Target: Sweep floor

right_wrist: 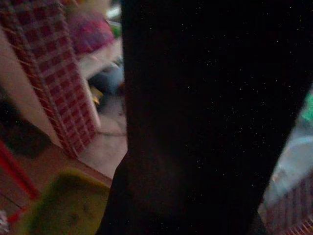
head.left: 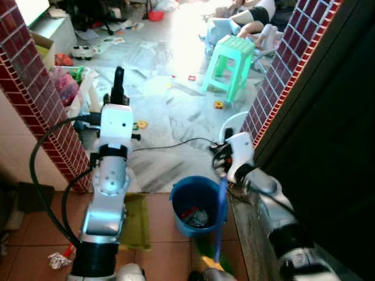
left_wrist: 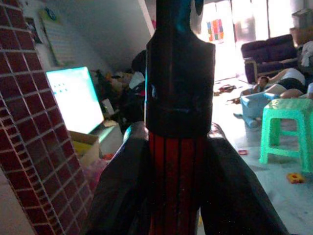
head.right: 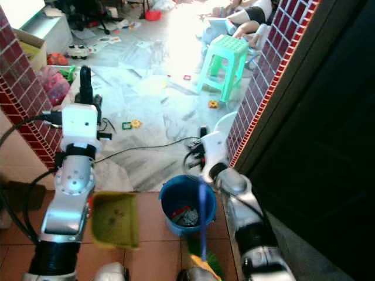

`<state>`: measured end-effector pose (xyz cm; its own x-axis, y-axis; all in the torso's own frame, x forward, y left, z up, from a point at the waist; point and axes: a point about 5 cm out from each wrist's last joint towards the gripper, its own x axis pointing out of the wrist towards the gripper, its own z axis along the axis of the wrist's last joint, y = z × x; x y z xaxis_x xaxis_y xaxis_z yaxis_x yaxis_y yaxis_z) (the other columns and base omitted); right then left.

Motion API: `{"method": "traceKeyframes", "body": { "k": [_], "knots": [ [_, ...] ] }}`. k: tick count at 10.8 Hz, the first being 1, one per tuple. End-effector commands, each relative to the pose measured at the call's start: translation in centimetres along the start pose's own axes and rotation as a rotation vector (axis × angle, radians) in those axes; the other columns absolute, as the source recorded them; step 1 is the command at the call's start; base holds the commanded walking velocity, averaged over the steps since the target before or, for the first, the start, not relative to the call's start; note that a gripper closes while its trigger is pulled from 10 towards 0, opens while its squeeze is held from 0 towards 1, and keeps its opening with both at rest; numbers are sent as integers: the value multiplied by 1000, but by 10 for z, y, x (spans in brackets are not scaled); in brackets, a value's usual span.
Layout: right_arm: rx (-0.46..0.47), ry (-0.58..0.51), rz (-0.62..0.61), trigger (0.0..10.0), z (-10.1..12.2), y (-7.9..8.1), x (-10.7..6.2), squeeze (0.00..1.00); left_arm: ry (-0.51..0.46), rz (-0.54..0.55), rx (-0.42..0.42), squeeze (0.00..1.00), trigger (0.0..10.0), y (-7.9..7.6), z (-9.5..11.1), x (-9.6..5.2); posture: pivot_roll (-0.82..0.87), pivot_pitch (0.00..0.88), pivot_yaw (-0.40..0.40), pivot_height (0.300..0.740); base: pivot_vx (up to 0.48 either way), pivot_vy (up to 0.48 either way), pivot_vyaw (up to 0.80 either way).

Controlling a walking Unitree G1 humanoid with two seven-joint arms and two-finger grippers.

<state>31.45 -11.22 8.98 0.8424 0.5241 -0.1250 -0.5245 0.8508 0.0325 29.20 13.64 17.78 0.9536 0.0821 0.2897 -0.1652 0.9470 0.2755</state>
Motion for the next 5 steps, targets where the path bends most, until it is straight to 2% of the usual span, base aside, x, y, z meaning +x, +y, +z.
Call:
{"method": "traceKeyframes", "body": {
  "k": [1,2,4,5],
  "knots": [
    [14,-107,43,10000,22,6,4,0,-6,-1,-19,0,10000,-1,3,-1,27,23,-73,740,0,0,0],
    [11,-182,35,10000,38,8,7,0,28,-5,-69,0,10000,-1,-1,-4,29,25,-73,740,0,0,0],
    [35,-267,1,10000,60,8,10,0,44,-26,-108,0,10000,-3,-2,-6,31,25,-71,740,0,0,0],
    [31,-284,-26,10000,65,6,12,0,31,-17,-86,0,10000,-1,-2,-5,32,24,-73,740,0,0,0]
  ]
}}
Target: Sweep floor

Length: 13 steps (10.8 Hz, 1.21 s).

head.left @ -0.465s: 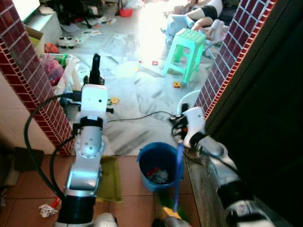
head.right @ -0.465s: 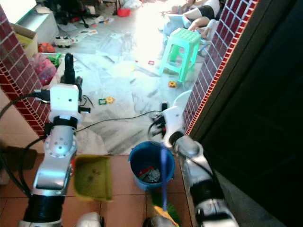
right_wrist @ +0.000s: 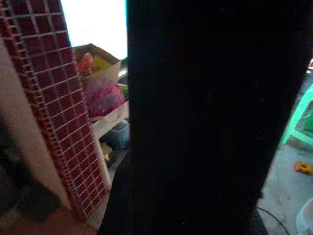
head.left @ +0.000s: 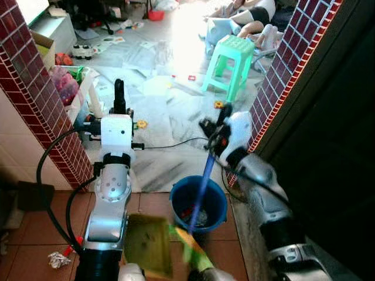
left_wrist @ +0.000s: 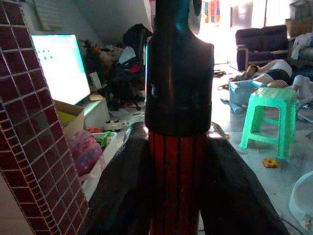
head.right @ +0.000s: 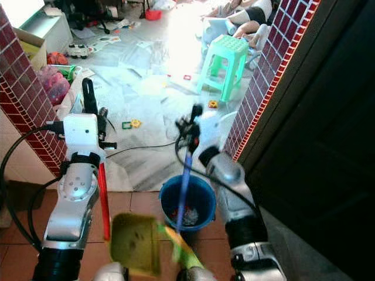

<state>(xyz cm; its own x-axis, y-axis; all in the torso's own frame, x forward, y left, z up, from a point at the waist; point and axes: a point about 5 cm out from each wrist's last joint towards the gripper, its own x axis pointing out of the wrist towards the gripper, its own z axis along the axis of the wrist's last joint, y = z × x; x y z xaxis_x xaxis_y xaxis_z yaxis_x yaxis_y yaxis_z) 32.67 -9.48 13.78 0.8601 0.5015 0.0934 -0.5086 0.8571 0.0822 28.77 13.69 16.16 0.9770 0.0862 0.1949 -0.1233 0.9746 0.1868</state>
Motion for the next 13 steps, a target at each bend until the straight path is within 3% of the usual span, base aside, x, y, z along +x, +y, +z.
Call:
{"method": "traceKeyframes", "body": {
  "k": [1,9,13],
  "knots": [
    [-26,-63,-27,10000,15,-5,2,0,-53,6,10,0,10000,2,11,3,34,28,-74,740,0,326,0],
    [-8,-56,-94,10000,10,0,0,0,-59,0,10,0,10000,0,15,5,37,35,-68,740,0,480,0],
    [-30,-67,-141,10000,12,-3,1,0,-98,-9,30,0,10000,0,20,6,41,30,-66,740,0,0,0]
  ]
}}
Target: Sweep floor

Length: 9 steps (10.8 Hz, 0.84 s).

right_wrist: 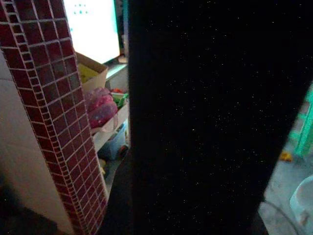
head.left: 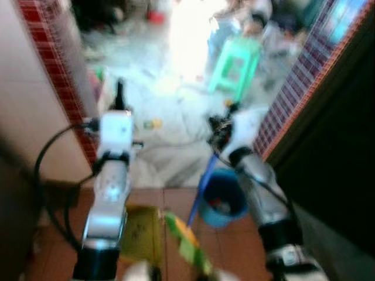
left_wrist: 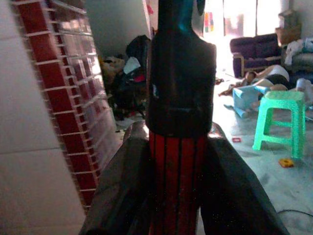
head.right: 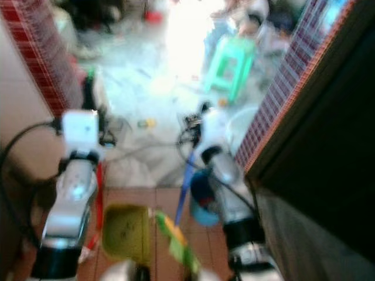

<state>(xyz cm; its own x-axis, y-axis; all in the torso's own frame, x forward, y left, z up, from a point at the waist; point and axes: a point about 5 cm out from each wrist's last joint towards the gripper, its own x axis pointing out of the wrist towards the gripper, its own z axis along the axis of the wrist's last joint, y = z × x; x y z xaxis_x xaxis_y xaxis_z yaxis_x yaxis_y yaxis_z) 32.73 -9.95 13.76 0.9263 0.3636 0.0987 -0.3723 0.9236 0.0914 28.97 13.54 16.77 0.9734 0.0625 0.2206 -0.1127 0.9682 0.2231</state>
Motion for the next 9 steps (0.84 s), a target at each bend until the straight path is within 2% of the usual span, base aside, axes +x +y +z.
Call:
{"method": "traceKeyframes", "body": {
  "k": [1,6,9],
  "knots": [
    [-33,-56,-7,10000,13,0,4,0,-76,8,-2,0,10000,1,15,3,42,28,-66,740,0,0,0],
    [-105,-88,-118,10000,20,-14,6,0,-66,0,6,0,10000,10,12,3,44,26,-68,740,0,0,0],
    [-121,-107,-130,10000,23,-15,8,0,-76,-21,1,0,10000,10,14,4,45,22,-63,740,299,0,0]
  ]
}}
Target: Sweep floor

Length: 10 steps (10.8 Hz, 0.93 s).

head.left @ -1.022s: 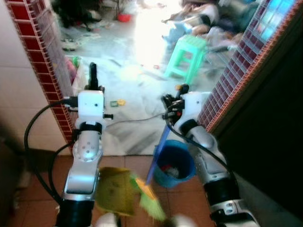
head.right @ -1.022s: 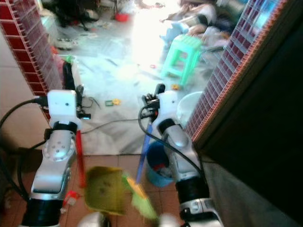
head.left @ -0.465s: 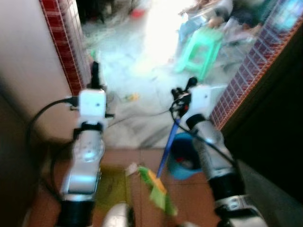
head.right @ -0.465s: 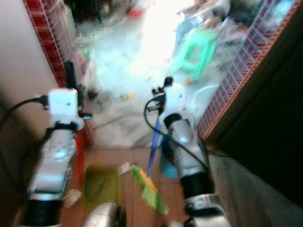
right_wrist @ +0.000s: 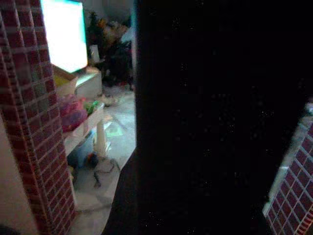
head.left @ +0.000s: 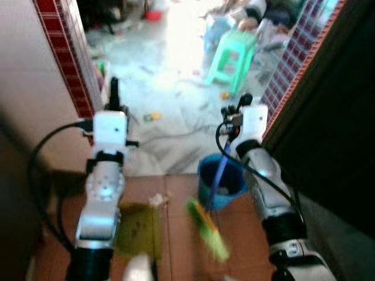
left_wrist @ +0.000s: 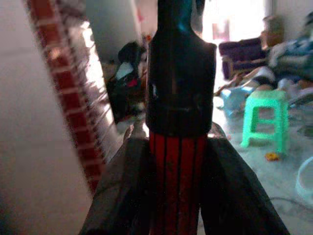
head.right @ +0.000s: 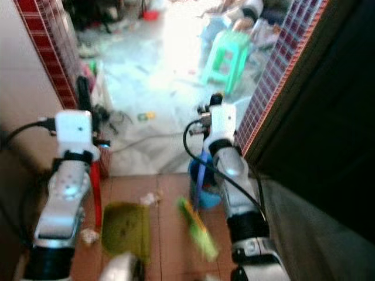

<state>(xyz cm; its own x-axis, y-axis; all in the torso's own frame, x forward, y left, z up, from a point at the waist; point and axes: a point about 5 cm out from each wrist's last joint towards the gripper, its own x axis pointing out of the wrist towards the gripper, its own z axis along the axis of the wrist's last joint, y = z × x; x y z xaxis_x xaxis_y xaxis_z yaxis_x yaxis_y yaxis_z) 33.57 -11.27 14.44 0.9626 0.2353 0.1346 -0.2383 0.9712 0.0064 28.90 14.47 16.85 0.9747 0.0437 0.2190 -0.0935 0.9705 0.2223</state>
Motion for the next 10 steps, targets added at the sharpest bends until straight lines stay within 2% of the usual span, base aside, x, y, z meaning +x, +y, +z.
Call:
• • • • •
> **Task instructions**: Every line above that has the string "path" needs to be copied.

> **Exercise solution**:
Motion for the next 5 steps, targets where the path bends most, until it is straight to 2% of the usual span, base aside, x, y, z meaning +x, +y, +z.
Motion for the next 13 steps, a target at each bend until the straight path is within 3% of the usual span, base aside, x, y, z along +x, +y, +z.
Motion for the next 9 steps (0.84 s), a target at each bend until the straight path is within 2% of the usual span, base aside, axes +x +y +z.

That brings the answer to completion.